Each line below needs to be repeated precisely as it is.

━━━━━━

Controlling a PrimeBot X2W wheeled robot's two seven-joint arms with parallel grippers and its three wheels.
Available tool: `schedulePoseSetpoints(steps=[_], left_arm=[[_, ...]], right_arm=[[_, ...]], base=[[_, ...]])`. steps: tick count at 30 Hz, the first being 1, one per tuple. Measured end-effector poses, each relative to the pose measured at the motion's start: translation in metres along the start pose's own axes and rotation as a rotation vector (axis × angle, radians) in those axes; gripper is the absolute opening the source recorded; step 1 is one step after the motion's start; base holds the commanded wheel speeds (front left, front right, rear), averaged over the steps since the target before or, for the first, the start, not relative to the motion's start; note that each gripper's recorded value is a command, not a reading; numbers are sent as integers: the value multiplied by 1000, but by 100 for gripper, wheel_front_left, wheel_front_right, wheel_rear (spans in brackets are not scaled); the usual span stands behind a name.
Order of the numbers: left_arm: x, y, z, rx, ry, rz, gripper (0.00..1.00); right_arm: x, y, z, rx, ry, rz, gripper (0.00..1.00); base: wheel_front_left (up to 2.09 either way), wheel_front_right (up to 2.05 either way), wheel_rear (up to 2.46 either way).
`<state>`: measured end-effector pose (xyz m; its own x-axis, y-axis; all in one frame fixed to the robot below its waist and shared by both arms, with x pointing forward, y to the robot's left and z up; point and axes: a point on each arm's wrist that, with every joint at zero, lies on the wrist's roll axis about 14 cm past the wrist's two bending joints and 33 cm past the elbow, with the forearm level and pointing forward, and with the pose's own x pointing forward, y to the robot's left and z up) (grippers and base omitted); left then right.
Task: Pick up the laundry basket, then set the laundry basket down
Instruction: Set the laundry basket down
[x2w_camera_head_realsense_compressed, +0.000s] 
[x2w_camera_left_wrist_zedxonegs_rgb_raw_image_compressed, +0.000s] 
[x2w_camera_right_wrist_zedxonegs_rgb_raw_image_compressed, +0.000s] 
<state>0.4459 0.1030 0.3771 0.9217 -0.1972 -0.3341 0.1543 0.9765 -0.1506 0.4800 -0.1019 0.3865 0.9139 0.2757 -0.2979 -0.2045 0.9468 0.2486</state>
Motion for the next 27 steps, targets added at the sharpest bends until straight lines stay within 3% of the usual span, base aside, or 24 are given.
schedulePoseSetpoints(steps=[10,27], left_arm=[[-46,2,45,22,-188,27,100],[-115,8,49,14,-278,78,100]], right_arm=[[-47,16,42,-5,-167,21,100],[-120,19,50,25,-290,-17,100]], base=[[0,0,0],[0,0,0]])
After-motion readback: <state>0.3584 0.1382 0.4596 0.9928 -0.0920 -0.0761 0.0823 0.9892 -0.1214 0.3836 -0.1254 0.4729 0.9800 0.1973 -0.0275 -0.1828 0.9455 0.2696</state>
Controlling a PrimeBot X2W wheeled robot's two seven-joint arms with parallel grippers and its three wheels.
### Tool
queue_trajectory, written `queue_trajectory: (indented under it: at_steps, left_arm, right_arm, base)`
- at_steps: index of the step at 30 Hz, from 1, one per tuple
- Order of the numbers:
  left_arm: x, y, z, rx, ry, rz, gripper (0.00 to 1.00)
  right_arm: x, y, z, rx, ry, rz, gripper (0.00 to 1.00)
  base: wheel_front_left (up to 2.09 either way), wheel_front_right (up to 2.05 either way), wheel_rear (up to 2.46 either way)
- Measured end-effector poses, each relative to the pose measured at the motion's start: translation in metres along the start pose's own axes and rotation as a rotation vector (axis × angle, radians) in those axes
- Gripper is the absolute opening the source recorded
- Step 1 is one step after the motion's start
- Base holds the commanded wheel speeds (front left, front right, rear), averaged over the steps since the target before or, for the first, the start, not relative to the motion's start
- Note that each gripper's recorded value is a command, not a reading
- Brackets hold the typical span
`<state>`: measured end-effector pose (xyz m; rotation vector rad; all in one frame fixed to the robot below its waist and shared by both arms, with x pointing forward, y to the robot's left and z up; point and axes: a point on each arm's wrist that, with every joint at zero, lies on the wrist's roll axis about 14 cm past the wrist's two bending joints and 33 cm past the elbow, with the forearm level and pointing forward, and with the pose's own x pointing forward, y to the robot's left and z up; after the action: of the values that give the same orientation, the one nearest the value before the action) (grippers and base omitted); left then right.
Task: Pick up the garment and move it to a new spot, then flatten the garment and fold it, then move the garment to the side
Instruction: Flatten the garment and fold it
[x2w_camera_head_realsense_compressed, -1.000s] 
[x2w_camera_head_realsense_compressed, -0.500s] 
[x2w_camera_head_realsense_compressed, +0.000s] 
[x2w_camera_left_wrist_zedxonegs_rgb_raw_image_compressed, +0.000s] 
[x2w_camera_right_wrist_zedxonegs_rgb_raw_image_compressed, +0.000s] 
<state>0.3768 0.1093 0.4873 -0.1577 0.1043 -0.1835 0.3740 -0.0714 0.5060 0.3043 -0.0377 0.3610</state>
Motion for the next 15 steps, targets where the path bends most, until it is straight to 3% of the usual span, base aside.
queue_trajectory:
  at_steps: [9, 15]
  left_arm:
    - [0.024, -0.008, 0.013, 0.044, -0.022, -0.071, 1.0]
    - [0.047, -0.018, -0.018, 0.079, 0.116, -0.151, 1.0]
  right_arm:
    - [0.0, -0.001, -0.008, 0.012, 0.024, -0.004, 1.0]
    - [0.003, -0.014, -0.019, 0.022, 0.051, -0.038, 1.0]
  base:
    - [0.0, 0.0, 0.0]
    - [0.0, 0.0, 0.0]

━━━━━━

TASK RESPONSE -
Controlling a PrimeBot X2W wheeled robot's two seven-joint arms with parallel grippers and its three wheels.
Available tool: `schedulePoseSetpoints(steps=[_], left_arm=[[_, ...]], right_arm=[[_, ...]], base=[[_, ...]])`. steps: tick count at 30 Hz, the first being 1, one per tuple. Measured end-effector poses, each relative to the pose measured at the motion's start: translation in metres along the start pose's own axes and rotation as a rotation vector (axis × angle, radians) in those axes; gripper is the absolute opening the source recorded; step 1 is one step after the motion's start; base holds the commanded wheel speeds (front left, front right, rear), averaged over the steps since the target before or, for the first, the start, not relative to the motion's start; note that each gripper's recorded value is a command, not a reading; numbers are sent as integers: the value multiplied by 1000, but by 100 for gripper, wheel_front_left, wheel_front_right, wheel_rear (spans in brackets are not scaled); the usual span stands behind a name.
Order of the numbers: left_arm: x, y, z, rx, ry, rz, gripper (0.00..1.00); right_arm: x, y, z, rx, ry, rz, gripper (0.00..1.00); base: wheel_front_left (up to 2.09 either way), wheel_front_right (up to 2.05 either way), wheel_rear (up to 2.46 either way).
`<state>`: measured end-effector pose (xyz m; its own x-axis, y-axis; all in one frame fixed to the robot below its waist and shared by both arms, with x pointing forward, y to the robot's left and z up; point and axes: a point on each arm's wrist that, with every joint at zero, lies on the wrist's roll axis about 14 cm past the wrist's two bending joints and 33 cm past the elbow, with the forearm level and pointing forward, and with the pose's own x pointing forward, y to the robot's left and z up) (grippers and base omitted); left then right.
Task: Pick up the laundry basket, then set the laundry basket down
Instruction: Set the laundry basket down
[x2w_camera_head_realsense_compressed, +0.000s] 
[x2w_camera_left_wrist_zedxonegs_rgb_raw_image_compressed, +0.000s] 
[x2w_camera_right_wrist_zedxonegs_rgb_raw_image_compressed, +0.000s] 
<state>0.4459 0.1030 0.3771 0.9217 -0.1972 -0.3341 0.1543 0.9765 -0.1506 0.4800 -0.1019 0.3865 0.9139 0.2757 -0.2979 -0.2045 0.9468 0.2486</state>
Motion for the next 27 steps, targets added at the sharpest bends until straight lines stay within 3% of the usual span, base aside, or 24 are given.
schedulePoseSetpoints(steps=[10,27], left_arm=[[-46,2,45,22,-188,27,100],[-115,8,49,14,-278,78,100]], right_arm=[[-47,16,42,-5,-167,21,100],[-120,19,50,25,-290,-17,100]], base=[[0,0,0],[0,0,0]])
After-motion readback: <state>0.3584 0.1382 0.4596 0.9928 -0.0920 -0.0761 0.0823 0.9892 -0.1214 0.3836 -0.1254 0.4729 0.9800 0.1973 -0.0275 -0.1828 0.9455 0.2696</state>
Controlling a PrimeBot X2W wheeled robot's two seven-joint arms with parallel grippers and its three wheels.
### Tool
queue_trajectory, written `queue_trajectory: (indented under it: at_steps, left_arm, right_arm, base)`
- at_steps: index of the step at 30 Hz, from 1, one per tuple
- Order of the numbers:
  left_arm: x, y, z, rx, ry, rz, gripper (0.00 to 1.00)
  right_arm: x, y, z, rx, ry, rz, gripper (0.00 to 1.00)
  base: wheel_front_left (up to 2.09 either way), wheel_front_right (up to 2.05 either way), wheel_rear (up to 2.46 either way)
- Measured end-effector poses, each relative to the pose measured at the motion's start: translation in metres along the start pose's own axes and rotation as a rotation vector (axis × angle, radians) in those axes
- Gripper is the absolute opening the source recorded
- Step 1 is one step after the motion's start
- Base holds the commanded wheel speeds (front left, front right, rear), averaged over the steps since the target before or, for the first, the start, not relative to the motion's start
- Note that each gripper's recorded value is a command, not a reading
- Brackets hold the typical span
`<state>`: measured end-effector pose (xyz m; rotation vector rad; all in one frame fixed to the robot below its waist and shared by both arms, with x pointing forward, y to the robot's left and z up; point and axes: a point on each arm's wrist that, with every joint at zero, lies on the wrist's roll axis about 14 cm past the wrist's two bending joints and 33 cm past the elbow, with the forearm level and pointing forward, and with the pose's own x pointing forward, y to the robot's left and z up; after the action: of the values that give the same orientation, the one nearest the value before the action) (grippers and base omitted); left then right.
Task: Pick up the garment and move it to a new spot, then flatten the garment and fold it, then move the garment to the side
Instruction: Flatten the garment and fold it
[x2w_camera_head_realsense_compressed, -1.000s] 
[x2w_camera_head_realsense_compressed, -0.500s] 
[x2w_camera_head_realsense_compressed, +0.000s] 
[x2w_camera_left_wrist_zedxonegs_rgb_raw_image_compressed, +0.000s] 
[x2w_camera_right_wrist_zedxonegs_rgb_raw_image_compressed, +0.000s] 
<state>0.3768 0.1093 0.4873 -0.1577 0.1043 -0.1835 0.3740 -0.0714 0.5060 0.3043 -0.0377 0.3610</state>
Motion for the next 15 steps, targets where the path bends most, until it is straight to 3% of the usual span, base aside.
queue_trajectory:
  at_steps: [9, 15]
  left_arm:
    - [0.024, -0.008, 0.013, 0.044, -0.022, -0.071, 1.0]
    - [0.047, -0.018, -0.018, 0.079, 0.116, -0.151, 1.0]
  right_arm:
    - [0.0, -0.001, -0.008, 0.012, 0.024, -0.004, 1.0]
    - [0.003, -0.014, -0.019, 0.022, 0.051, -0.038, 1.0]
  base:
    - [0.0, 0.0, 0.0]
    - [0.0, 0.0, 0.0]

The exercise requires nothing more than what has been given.